How to complete this task: Word for word, restate all of the records.

++++++++++++++++++++

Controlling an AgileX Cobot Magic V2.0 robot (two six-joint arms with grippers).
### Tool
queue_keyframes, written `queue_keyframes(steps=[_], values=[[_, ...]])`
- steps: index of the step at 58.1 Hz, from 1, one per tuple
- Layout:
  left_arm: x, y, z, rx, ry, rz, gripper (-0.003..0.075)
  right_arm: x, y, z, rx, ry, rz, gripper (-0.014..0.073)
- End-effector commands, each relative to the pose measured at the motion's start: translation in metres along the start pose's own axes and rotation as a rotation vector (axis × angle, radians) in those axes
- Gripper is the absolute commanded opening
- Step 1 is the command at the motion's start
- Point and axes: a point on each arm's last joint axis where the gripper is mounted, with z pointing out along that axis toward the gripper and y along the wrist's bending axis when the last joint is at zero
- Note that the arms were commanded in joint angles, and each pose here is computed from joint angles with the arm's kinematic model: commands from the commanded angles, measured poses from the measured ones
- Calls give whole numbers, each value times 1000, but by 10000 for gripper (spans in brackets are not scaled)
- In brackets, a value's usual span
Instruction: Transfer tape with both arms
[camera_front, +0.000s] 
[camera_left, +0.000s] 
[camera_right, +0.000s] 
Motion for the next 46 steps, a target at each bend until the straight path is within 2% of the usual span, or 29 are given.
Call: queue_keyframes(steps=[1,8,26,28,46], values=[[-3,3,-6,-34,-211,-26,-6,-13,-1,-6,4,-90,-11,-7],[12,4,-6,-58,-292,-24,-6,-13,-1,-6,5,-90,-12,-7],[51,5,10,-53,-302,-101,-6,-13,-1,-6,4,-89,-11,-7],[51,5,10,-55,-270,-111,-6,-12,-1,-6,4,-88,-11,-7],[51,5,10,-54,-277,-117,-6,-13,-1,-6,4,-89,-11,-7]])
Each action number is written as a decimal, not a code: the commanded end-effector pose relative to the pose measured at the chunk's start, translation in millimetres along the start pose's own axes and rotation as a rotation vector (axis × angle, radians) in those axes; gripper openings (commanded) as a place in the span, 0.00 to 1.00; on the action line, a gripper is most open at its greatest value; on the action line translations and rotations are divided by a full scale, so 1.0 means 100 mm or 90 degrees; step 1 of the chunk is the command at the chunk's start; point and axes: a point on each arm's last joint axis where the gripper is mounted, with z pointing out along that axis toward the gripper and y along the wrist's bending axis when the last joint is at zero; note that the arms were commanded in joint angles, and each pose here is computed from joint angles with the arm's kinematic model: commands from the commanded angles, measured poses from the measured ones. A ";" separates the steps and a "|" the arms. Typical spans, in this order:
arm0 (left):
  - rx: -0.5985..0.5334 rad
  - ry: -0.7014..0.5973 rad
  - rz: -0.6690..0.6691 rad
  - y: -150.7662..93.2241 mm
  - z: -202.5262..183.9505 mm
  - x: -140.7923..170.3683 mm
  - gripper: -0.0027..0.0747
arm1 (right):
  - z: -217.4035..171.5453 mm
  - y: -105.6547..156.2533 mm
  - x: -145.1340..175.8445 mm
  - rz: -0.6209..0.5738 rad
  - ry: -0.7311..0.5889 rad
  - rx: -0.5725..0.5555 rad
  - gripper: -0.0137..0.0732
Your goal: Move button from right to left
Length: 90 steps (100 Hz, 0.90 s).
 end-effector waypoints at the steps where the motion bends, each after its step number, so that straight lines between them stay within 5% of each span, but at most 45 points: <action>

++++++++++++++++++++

Exercise solution:
Controlling an AgileX Cobot Magic V2.0 robot (two six-joint arms with grippers).
### Tool
queue_keyframes, written `queue_keyframes(steps=[_], values=[[_, ...]])`
- steps: index of the step at 58.1 Hz, from 1, one per tuple
- Layout:
  left_arm: x, y, z, rx, ry, rz, gripper (-0.003..0.075)
  right_arm: x, y, z, rx, ry, rz, gripper (-0.014..0.073)
- End-effector commands, each relative to the pose measured at the motion's start: translation in metres along the start pose's own axes and rotation as a rotation vector (axis × angle, radians) in those axes
- Gripper is the absolute commanded opening
- Step 1 is the command at the motion's start
- Point and axes: a point on each arm's last joint axis where the gripper is mounted, with z pointing out along that axis toward the gripper and y along the wrist's bending axis when the last joint is at zero
- Note that the arms were commanded in joint angles, and each pose here is computed from joint angles with the arm's kinematic model: commands from the commanded angles, measured poses from the measured ones
- Calls give whole numbers, each value times 1000, but by 10000 for gripper (spans in brackets are not scaled)
- In brackets, a value's usual span
Instruction: Transfer tape with both arms
[camera_front, +0.000s] 
[camera_left, +0.000s] 
[camera_right, +0.000s] 
Motion for the next 46 steps, a target at each bend until the straight path is within 2% of the usual span, or 29 are given.
Call: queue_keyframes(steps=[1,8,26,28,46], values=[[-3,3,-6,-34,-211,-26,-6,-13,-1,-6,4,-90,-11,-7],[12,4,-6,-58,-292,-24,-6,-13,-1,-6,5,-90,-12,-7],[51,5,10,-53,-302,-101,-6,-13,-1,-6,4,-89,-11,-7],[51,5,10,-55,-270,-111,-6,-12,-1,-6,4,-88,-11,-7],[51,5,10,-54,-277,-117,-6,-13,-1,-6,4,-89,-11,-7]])
Each action number is written as a decimal, not a code: the commanded end-effector pose relative to the pose measured at the chunk's start, translation in millimetres along the start pose's own axes and rotation as a rotation vector (axis × angle, radians) in those axes; gripper openings (commanded) as a place in the span, 0.00 to 1.00; on the action line, a gripper is most open at its greatest value; on the action line translations and rotations are divided by a full scale, so 1.0 means 100 mm or 90 degrees; step 1 of the chunk is the command at the chunk's start; point and axes: a point on each arm's last joint axis where the gripper is mounted, with z pointing out along that axis toward the gripper and y along the wrist's bending axis when the last joint is at zero; note that the arms were commanded in joint angles, and each pose here is computed from joint angles with the arm's kinematic model: commands from the commanded angles, measured poses from the measured ones. A ";" separates the steps and a "|" the arms. Typical spans, in this order:
arm0 (left):
  - rx: -0.5985..0.5334 rad
  - ry: -0.7014..0.5973 rad
  - rz: -0.6690..0.6691 rad
  - y: -150.7662..93.2241 mm
  - z: -202.5262..183.9505 mm
  - x: -140.7923..170.3683 mm
  - gripper: -0.0027..0.0747
arm1 (right):
  - z: -217.4035..171.5453 mm
  - y: -105.6547..156.2533 mm
  - x: -145.1340..175.8445 mm
  - rz: -0.6209..0.5738 rad
  - ry: -0.7311..0.5889 rad
  - rx: -0.5725..0.5555 rad
  - gripper: -0.0137..0.0732
Your goal: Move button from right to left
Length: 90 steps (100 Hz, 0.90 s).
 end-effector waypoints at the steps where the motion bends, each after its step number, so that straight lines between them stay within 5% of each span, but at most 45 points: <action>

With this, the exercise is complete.